One factor is the combination of low interest rates and higher corporate leverage that distinguish the post-1996 era. Before then, interest rates were 200 basis points higher on average while leverage was 25% lower. Were those conditions to reappear, he estimates S&P 500 profit margins would drop 80% of the way back to pre-1997 averages.

Increased corporate power, which Grantham calls “the defining feature” of American history over the last 40 years, is also contributing to corporate profit margin expansion. Viewed from another vantage point, the percentage of unionized workers in the labor force fell from 35% in 1954 to 11% last year. In his view, rising corporate and monopoly power also subtracts from capital spending, GDP growth and job creation.
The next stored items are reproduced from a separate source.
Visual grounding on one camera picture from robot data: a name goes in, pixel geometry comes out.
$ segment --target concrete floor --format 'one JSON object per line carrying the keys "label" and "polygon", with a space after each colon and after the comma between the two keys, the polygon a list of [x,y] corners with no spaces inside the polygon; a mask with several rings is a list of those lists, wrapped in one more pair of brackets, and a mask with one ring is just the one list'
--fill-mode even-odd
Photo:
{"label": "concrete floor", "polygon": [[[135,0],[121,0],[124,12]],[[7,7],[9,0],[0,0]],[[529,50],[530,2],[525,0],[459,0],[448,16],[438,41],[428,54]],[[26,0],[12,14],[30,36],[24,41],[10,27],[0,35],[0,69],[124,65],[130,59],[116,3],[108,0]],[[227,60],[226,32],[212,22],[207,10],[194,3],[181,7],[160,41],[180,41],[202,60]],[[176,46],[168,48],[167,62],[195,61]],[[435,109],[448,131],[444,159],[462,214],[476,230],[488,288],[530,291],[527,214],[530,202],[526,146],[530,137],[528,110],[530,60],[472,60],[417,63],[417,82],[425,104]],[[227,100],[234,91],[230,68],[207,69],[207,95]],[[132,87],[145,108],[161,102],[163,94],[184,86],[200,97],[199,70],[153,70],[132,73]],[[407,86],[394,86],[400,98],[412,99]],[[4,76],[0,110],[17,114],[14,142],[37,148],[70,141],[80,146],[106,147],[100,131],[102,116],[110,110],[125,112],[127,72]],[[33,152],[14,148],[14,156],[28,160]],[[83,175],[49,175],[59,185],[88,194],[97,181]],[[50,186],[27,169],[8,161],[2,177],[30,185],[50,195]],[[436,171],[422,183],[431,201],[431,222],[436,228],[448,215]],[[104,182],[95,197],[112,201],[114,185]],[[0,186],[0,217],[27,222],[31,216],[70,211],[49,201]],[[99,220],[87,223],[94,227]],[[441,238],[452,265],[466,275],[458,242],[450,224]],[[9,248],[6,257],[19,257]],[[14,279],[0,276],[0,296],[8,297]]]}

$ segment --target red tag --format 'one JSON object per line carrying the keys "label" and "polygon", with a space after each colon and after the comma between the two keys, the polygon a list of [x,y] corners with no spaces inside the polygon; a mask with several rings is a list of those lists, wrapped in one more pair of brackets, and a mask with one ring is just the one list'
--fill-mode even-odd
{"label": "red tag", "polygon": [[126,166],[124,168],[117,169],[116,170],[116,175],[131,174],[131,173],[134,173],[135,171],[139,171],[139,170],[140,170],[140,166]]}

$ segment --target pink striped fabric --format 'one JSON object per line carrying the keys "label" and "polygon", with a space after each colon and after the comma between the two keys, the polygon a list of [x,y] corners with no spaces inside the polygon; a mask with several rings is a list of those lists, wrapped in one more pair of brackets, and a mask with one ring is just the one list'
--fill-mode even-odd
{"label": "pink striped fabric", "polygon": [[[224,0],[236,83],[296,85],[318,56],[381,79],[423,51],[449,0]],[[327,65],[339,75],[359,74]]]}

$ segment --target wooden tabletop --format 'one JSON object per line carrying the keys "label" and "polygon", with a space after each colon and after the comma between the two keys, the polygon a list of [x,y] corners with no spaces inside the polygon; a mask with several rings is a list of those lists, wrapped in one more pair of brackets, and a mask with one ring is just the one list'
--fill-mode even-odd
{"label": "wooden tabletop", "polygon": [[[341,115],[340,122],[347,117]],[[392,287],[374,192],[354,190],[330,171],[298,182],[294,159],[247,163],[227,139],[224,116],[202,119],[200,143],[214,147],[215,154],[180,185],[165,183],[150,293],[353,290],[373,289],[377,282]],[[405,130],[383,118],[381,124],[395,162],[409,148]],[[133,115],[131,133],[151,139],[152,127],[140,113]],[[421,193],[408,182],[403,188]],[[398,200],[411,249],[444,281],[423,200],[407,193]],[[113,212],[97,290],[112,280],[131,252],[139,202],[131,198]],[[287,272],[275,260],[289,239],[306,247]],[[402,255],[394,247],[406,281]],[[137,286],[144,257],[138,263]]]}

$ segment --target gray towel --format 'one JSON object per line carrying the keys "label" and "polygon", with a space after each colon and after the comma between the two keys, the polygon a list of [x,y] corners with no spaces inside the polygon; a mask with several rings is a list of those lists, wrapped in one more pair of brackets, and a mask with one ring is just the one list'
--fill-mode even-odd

Since 2000, GDP expansion failed to reach a 1.9% average during either the Bush or Obama administrations, so many have good reason to ask why equities are doing so well. Seen from one vantage point, they haven’t. Eliminating 2000, the year the tech bubble burst, the S&P 500 has returned 5.63% from January 2001 to May 2017 with dividends reinvested. Yet it’s still triple the rate of GDP growth in that period, so it begs Warren Buffett’s question of how long the stock market can keep outpacing the economy. For quite a while, apparently.



When a business boasts abnormally high profit margins, economic theory presumes that new entrants will emerge, undercut established players to take market share and ultimately erode industry profitability. Yet Grantham maintains that many corporate giants possess near monopoly power and fewer businesses are being started as a result.

Against this backdrop of weak growth and productivity, companies that defy the mainstream get rewarded. Increased globalization has lifted the value of brands and the U.S. possesses more global brands than any other nation. Nowhere is American dominance more pronounced than in growth areas like high-tech, bio-pharma, social media and e-commerce, and those companies have driven the post-recession bull market. Yesterday’s global growth brands facing top-line challenges like Coca-Cola and J&J are today’s value companies, displaced by upstart disruptors like Amazon and Alphabet.